**Activity**
In the listing that follows, locate the line containing "Note to the class: point at the left robot" and the line containing "This entry pairs". Retype exactly those two lines and every line between them, and nothing more.

**Entries supplied**
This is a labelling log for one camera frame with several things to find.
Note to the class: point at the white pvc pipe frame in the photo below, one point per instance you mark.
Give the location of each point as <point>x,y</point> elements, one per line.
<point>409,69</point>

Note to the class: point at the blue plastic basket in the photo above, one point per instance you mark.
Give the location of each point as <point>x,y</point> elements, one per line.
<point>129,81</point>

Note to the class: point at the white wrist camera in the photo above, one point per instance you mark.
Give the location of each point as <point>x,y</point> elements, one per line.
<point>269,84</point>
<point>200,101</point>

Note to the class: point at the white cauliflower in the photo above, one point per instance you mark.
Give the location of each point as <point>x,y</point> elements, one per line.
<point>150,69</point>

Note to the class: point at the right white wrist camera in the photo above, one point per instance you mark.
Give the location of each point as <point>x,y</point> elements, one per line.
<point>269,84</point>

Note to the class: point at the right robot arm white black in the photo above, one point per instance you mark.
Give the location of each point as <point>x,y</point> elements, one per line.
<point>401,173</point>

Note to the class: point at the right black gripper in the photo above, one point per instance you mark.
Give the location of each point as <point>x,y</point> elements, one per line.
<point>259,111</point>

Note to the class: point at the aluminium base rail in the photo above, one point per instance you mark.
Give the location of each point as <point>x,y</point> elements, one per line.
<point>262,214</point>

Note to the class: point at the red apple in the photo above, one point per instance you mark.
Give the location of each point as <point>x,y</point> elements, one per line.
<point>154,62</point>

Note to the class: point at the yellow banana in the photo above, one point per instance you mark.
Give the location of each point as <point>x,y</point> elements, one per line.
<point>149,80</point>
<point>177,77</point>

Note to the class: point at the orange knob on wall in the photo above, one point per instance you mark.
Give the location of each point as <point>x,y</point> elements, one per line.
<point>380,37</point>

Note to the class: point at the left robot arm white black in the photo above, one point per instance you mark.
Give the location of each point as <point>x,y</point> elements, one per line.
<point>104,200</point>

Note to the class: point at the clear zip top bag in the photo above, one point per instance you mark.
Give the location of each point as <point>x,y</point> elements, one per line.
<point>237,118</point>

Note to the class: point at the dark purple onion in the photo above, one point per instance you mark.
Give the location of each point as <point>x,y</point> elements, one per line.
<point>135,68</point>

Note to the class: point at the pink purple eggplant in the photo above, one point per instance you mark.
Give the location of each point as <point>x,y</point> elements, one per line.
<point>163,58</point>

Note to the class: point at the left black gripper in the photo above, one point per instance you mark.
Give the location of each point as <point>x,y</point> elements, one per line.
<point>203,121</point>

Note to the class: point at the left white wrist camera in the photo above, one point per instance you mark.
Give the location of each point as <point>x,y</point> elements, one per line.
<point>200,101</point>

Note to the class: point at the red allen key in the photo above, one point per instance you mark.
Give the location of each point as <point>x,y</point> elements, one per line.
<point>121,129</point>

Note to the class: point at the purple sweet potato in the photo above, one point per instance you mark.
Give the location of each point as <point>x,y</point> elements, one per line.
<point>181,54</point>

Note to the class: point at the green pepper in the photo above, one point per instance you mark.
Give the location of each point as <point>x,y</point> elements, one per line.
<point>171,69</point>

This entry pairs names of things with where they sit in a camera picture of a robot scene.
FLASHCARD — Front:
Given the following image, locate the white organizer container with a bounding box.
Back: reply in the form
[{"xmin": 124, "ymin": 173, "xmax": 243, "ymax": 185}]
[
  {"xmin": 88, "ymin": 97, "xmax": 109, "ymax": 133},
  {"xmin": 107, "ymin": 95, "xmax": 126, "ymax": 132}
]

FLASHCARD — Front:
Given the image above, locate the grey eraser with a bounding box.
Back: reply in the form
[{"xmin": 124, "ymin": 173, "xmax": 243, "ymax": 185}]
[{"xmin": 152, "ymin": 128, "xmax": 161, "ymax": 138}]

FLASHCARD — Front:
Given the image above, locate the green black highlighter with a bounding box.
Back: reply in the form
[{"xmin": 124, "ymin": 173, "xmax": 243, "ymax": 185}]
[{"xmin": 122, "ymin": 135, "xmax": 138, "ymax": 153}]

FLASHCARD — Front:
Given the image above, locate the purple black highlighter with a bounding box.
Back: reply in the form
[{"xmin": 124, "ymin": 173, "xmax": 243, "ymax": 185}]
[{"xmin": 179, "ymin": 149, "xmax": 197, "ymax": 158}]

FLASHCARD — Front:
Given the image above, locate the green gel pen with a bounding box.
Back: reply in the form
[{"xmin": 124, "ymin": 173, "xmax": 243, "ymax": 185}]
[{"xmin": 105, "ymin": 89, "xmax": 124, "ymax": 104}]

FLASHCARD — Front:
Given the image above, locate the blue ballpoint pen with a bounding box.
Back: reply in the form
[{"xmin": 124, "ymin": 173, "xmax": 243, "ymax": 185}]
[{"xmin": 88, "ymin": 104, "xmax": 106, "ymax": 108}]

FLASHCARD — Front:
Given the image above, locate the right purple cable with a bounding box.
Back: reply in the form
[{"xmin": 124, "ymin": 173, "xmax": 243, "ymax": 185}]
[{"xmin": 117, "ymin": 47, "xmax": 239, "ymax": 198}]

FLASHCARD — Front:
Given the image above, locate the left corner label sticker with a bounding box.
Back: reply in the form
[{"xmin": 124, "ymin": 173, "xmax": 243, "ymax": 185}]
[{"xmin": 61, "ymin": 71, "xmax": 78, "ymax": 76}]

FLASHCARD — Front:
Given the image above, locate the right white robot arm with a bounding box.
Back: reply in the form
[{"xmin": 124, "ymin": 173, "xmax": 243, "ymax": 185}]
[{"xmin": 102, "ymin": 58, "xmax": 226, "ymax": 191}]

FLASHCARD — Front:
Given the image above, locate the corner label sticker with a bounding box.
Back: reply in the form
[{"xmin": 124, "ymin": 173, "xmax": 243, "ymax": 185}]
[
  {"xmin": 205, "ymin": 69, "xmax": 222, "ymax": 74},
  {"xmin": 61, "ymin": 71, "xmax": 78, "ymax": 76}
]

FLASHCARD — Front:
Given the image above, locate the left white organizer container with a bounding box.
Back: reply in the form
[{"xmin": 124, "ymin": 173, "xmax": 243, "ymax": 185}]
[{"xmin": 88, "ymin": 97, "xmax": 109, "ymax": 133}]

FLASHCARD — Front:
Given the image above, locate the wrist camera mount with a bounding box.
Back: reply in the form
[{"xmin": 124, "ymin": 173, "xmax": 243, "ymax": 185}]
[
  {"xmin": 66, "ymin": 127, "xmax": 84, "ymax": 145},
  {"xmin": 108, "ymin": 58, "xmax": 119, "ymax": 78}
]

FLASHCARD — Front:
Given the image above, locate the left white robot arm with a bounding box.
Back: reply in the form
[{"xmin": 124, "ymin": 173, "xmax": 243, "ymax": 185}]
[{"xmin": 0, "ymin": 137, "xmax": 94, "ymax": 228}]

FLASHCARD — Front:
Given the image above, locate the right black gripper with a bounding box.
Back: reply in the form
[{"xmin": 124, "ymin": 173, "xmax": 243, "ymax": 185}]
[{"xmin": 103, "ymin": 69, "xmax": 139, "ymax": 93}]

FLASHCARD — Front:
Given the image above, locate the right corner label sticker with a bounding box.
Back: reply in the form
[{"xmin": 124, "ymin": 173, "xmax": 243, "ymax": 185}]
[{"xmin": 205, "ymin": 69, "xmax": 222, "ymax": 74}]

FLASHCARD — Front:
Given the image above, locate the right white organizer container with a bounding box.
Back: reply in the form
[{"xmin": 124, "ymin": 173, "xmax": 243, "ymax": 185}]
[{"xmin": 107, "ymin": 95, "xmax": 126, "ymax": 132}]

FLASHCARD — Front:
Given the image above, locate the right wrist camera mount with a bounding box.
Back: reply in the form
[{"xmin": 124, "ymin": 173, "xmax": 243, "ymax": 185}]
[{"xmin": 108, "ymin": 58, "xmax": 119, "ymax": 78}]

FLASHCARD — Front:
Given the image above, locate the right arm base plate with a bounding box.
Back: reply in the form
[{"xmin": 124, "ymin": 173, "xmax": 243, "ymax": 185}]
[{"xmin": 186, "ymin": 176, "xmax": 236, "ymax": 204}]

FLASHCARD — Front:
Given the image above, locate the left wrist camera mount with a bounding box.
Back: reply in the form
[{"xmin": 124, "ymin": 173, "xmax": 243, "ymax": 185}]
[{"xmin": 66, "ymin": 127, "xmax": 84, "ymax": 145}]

**Output for this exercise**
Note to the class: point at the left robot arm white black in the photo above, one point per instance you mark.
Give the location of each point as <point>x,y</point> elements, one per line.
<point>104,200</point>

Note to the class: point at the clear zip top bag in the photo above, one point per instance you mark.
Give the location of each point as <point>x,y</point> elements, one per line.
<point>237,118</point>

Note to the class: point at the dark purple onion in the photo above, one point per instance you mark.
Give the location of each point as <point>x,y</point> elements, one per line.
<point>135,68</point>

Note to the class: point at the pink purple eggplant in the photo above, one point per instance you mark.
Give the location of each point as <point>x,y</point> elements, one per line.
<point>163,58</point>

Note to the class: point at the left black gripper in the photo above, one point per instance you mark.
Give the location of each point as <point>x,y</point> elements, one per line.
<point>203,121</point>

Note to the class: point at the left white wrist camera in the photo above, one point per instance you mark.
Give the location of each point as <point>x,y</point> elements, one per line.
<point>200,101</point>

Note to the class: point at the red allen key in the photo above, one point per instance you mark.
Give the location of each point as <point>x,y</point> elements, one per line.
<point>121,129</point>

Note to the class: point at the purple sweet potato in the photo above, one point per instance you mark.
Give the location of each point as <point>x,y</point> elements, one per line.
<point>181,54</point>

Note to the class: point at the green pepper in the photo above, one point per instance you mark.
Give the location of each point as <point>x,y</point> elements, one per line.
<point>171,69</point>

This entry pairs names of things with where they sit in a camera picture of a robot scene.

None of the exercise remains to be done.